Clara saiu da clínica com o compromisso de retornar no dia seguinte, mesmo que sem a gatinha, para pegar o resultado do exame de sangue e novas recomendações do veterinário. Por hora, ele apenas havia prescrito uma boa ração de filhote e um suplemento alimentar próprio para reforçar a imunidade dos gatos. Pelo exame clínico, a gatinha parecia estar bem, apenas um pouco desnutrida.
Chegando em casa, Clara deixou a gatinha e saiu novamente em direção à rua onde a tinha encontrado. Foi batendo de porta em porta, perguntando a todos que abriam, se alguém havia perdido uma pequena gata tricolor. Ninguém sabia de nada. Eva agora seria responsabilidade dela, definitivamente.
Naquele mesmo dia, empolgada, já contratou uma empresa para colocar redes de proteção em todas as janelas do apartamento, na varanda e na área de serviço. Eva não teria como fugir, conforme o veterinário havia recomendado. Ligou o notebook e foi logo comprando o que Eva precisaria: brinquedos, caminha, bebedouro e comedouro, acessórios.
O exame de sangue de fato acusou uma leve anemia e Clara foi cuidando com todo o carinho da pequena felina, até que ficasse bem de vez.
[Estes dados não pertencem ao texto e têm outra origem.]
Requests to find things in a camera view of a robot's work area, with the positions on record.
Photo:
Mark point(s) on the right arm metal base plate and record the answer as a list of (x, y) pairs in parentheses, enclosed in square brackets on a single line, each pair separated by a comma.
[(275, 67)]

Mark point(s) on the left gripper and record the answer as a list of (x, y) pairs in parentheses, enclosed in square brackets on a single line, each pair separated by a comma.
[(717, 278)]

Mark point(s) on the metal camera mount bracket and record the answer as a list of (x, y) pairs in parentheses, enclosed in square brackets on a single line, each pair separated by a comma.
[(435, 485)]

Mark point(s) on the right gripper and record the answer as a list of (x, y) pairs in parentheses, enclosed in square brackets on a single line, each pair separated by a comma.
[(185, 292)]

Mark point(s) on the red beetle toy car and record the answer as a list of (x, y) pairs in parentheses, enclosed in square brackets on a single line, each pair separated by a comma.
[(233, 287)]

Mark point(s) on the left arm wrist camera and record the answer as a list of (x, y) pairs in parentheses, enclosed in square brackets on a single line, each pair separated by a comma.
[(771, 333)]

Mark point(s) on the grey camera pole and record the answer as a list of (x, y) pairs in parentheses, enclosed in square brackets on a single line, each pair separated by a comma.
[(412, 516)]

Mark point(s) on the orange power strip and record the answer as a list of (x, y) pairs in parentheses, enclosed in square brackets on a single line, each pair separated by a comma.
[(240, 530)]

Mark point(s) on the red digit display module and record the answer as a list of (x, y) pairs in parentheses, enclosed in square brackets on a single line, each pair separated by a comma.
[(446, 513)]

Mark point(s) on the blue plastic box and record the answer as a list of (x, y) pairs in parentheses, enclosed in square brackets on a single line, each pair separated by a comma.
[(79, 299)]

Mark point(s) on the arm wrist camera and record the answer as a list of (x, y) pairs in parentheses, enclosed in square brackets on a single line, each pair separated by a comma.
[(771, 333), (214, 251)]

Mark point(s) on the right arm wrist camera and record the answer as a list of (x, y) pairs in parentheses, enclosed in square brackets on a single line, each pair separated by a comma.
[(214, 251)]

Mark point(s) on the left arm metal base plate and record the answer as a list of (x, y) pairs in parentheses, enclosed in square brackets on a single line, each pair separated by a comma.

Para quem não entendia nada sobre gatos, agora Clara já poderia se orgulhar de ter aprendido muitas coisas, pois estava sempre lendo e se informando a respeito.
Clara se lembrou repentinamente do rapaz que havia trocado o pneu furado e achou graça por ele saber que se tratava de uma fêmea, pela cor. Lembrou também que deveria passar em um borracheiro para mandar consertar o pneu.
– Moça, esse pneu aqui é o estepe mesmo, e não está furado – disse o borracheiro.
Por um instante, Clara se deu conta de que aquela troca de pneu teria sido rápida demais. Mas ela se lembrava perfeitamente do pneu furado, bem vazio mesmo. Ela teria continuado a pensar neste assunto, mas logo seu celular tocou e era sua filha contando as novidades.
Eva era extremamente carinhosa. Gostava de ficar no colo de Clara, ronronando e “amassando pãozinho”, tornando-se uma companheira inseparável. Seus lindos olhos verdes sempre transmitiam um amor incondicional e gratidão eterna.
Clara se perguntava frequentemente: quem teria tido a coragem de abandonar um ser tão frágil à própria sorte? E nunca encontrava uma resposta…
Um novo ânimo começou a surgir na vida de Clara. Depois de muito ler sobre gatos, começou a se interessar por outros assuntos e a ler livros também.
Não se sentindo mais sozinha, Clara conseguiu um trabalho na modalidade home office, fez novos amigos e de vez em quando até viajava. Seus horizontes se expandiram.
No dia do seu aniversário de 60 anos, ela se levantou, se olhou no espelho e se deu conta de que parecia muito mais jovem do que no ano anterior, antes de conhecer Eva, agora uma gata adulta, castrada, saudável e tranquila.